For attribute checks (e.g., visual inspection), control human factors with training, challenge sets, environmental/lighting specifications, and periodic proficiency checks. For automated systems (vision, checkweighers), maintain validated libraries/recipes and periodically challenge with known-good/known-bad standards to verify detection performance and false-positive/false-negative rates.

Computerized support for in-process checks must be validated commensurate with risk. Apply GAMP 5 (2nd ed.) principles: perform risk-based categorization, author URS focusing on data integrity and decision logic, execute installation/operational/performance qualification (IQ/OQ/PQ), and verify that workflows enforce acceptance criteria, signatures, and exception handling. Keep a configuration management baseline and traceability matrix linking requirements to test evidence; revalidate on significant changes to acceptance criteria, interfaces, or device drivers.

• Govern master data: limits, sampling frequencies, methods, instrument bindings.
• Route changes via formal change control with impact assessment across PQS.
• Periodically review process performance (CPV) and adjust frequencies/limits.
• Train personnel and maintain role-based access aligned to responsibilities.

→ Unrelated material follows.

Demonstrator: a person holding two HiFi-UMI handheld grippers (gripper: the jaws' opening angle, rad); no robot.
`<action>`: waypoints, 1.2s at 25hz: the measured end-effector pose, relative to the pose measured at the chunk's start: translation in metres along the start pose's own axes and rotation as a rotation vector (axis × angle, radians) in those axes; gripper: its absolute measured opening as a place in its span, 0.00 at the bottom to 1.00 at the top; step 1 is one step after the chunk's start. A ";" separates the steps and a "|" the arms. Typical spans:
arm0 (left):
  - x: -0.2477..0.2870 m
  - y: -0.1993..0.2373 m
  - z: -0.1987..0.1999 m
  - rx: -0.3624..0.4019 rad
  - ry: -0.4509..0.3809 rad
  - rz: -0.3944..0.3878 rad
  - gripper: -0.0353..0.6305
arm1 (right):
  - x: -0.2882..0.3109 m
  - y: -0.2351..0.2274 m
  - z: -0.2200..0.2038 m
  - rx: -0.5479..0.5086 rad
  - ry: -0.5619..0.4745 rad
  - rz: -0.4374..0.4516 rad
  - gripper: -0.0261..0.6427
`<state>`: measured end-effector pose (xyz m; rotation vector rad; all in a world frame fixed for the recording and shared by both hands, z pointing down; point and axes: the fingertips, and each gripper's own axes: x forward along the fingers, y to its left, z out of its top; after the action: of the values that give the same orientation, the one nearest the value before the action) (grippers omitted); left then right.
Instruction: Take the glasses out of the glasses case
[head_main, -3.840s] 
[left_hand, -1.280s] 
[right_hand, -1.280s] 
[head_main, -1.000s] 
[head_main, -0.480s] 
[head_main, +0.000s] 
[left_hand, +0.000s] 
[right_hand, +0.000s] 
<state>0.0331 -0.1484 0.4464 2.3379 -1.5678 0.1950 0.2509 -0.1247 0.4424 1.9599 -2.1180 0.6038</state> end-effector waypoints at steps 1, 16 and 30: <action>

Quality oversight reviews completeness, right-first-time metrics, exception rates, and human overrides to detect latent control gaps. Management reviews evaluate the effectiveness of in-process controls as part of the site’s Pharmaceutical Quality System (ICH Q10), including knowledge management to feed improvements to methods, automation, and training.

V5 Ultimate implements in-process checks as first-class MES objects with tight integration across eBMR/eDHR, QMS, LIMS, WMS, and equipment interfaces. Authoring defines limits, device bindings, SPC rules, and exception paths. Execution enforces mandatory data capture, unique e-signatures, and audit trails; automated device ingestion minimizes transcription error. Failures trigger immediate holds and open linked deviations/CAPAs; release is blocked until closure and quality approval. ISA‑95-aligned connectors synchronize material/equipment status and ensure that only in-calibration devices can be used.